Handling Relative Links and Inter-Wiki Links in Wiki Source

If a source text in Wikipedia or Wikiversity is exported, the file is in general removed out of the relative link context. The library /src/lib/wikiconvert.js contains a Javascript class to preprocessing the relative links.

General approach:

  • Wiki source text was fetched e.g. from english Wikiversity then the
    • the language ID is en and
    • the domain ID is wikiversity
  • a relative link replacement should be defined like this:
    • Input Wiki Markdown:
My [[relative link]] and my german [[w:de:my_link|inter-wiki link] are exported.
  • Output HTML:
My <a href="https://en.wikiversity.org/wiki/relative_link" target="_blank">relative link</a> and
my german <a href="https://de.wikiversity.org/wiki/relative_link" target="_blank">inter-wiki link</a> are exported.
  • Inter-wiki links can be encoded by domain:language:article (e.g. w:de:my_article which is short for wikipedia:de:my_article) to refer to content that is available in a specific language only (e.g. the english Wikipedia only).

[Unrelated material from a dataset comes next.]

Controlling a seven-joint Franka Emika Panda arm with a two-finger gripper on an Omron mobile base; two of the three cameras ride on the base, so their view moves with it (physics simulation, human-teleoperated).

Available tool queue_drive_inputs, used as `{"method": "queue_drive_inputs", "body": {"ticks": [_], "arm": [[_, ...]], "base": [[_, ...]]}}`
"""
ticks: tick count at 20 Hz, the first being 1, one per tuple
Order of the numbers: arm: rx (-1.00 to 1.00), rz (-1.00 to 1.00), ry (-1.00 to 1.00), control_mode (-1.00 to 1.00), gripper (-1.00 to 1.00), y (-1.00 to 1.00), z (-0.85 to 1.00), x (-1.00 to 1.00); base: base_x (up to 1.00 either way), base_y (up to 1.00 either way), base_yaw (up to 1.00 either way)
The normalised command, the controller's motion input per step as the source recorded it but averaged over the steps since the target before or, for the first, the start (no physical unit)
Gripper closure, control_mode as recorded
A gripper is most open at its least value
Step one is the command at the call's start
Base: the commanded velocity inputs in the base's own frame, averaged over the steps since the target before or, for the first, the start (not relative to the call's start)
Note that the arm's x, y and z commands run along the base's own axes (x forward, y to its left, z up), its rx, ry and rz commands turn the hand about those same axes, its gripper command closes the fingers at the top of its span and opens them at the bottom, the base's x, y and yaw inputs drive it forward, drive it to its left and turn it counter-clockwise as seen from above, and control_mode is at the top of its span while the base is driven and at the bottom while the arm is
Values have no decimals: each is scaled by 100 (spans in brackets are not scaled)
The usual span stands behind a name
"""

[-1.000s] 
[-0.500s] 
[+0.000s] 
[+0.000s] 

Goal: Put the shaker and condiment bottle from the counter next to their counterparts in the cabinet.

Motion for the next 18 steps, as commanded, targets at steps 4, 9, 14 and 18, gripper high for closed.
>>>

Mapping wiki domain abbreviation with a hash:

var vDomainMap = {};
vDomainMap["w"] = "wikipedia";
vDomainMap["wikipedia"] = "wikipedia";
vDomainMap["Wikipedia"] = "wikipedia";
vDomainMap["v"] = "wikiversity";
vDomainMap["wikiversity"] = "wikiversity";
vDomainMap["Wikiversity"] = "wikiversity";
vDomainMap["b"] = "wikibooks";
vDomainMap["wikibooks"] = "wikibooks";
vDomainMap["Wikibooks"] = "wikibooks";

The domain map is an associative array that maps a possible domain prefix in an interwiki to an explicit part of the domain name. The explicit part of the domain name (e.g. wikipedia for w) is necessary to expand relative link to absolute links. This link expanding procedure assures that the relative links still work, when the export file displayed out the MediaWiki server context (e.g. Wikipedia or Wikiversity).

Defining test cases for the new Format

Test cases are defined in the folder tests/ and have the ending .test.js (e.g. html.test.js for the HTML test cases). Just by naming the file with that ending .test.js the test will be included in the NPM test call npm run test. Desired output can be generated for different format by the PanDoc-Try web-interface. Select as input format in PanDoc-Try web-interface the format MediaWiki and select as output format the new format (e.g. Reveal for web-based presentation or Open Document Format to generate LibreOffice files based on a template file with all your style).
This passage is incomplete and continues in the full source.